Is it because thuer opening boxing and rechecking making sure no lifted screen or washed out screens? 
If so they couldn't sell that as new could they? Wouldn't it be considered refurb or like new device? 
Thought?

Update 
Noticed bottom corner bezel was scratch and a smudge like someone tried sanding it smooth..

Sent from my Galaxy Nexus using Tapatalk 2


----------



## Aus_azn (May 10, 2012)

dadsterflip said:


> If its been asked sorry.
> Finally got my n7 today woot but its been retaped.
> Is it because thuer opening boxing and rechecking making sure no lifted screen or washed out screens?
> If so they couldn't sell that as new could they? Wouldn't it be considered refurb or like new device?
> ...


Define retaped, so that I'm aware when I get my super-delayed package. Want to make sure they're not ripping me off.

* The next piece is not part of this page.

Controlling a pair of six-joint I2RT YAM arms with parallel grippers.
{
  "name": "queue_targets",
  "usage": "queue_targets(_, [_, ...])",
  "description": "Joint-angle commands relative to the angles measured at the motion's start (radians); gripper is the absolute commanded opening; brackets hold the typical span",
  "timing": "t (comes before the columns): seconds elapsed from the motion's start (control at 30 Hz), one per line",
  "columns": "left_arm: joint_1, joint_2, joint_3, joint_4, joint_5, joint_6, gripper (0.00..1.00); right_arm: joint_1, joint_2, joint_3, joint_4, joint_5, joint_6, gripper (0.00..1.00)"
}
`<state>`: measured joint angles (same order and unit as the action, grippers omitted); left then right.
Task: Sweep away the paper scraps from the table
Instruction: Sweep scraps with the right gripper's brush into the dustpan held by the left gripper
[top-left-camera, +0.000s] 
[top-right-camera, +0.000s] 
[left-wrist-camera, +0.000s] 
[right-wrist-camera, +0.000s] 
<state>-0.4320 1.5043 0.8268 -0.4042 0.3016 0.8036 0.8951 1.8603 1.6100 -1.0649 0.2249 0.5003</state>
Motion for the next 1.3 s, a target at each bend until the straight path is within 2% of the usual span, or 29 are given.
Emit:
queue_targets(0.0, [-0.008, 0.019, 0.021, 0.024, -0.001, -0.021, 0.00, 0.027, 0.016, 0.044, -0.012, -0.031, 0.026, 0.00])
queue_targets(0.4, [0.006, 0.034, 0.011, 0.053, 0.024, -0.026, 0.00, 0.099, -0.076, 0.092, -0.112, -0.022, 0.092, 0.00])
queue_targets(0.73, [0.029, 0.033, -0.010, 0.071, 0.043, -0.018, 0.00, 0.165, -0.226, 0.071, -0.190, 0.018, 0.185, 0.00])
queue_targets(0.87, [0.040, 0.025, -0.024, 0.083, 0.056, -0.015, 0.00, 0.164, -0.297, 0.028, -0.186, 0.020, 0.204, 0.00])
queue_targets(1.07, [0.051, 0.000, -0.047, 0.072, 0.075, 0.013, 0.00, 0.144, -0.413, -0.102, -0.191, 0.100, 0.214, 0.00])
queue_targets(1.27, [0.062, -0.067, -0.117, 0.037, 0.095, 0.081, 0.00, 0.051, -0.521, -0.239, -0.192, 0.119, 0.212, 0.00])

Sent from my HTC Holiday using RootzWiki


----------



## dadsterflip (Jul 16, 2011)

Well. The original tape that everybody has a hard time taking off. Seems like another tape was put back on it. Like they opened it the first time then just retaped it back if that makes any sense

Sent from my Galaxy Nexus using Tapatalk 2


----------



## Nickles (Feb 29, 2012)

I have only read in one other forum, from one person, who mentions his was re-taped. but apart from that, the device itself was complete un-touched.

'Re-taped' in this case, is where the little black strips of tape that seal the box top, to the box itself, have been previously sliced open, and a second layer of tape has been applied over them.

i would feel so violated if mine came in re-taped


----------



## Aus_azn (May 10, 2012)

Nickles said:


> i would feel so violated if mine came in re-taped


I would go ballistic if mine is retaped, after this hideously long delay.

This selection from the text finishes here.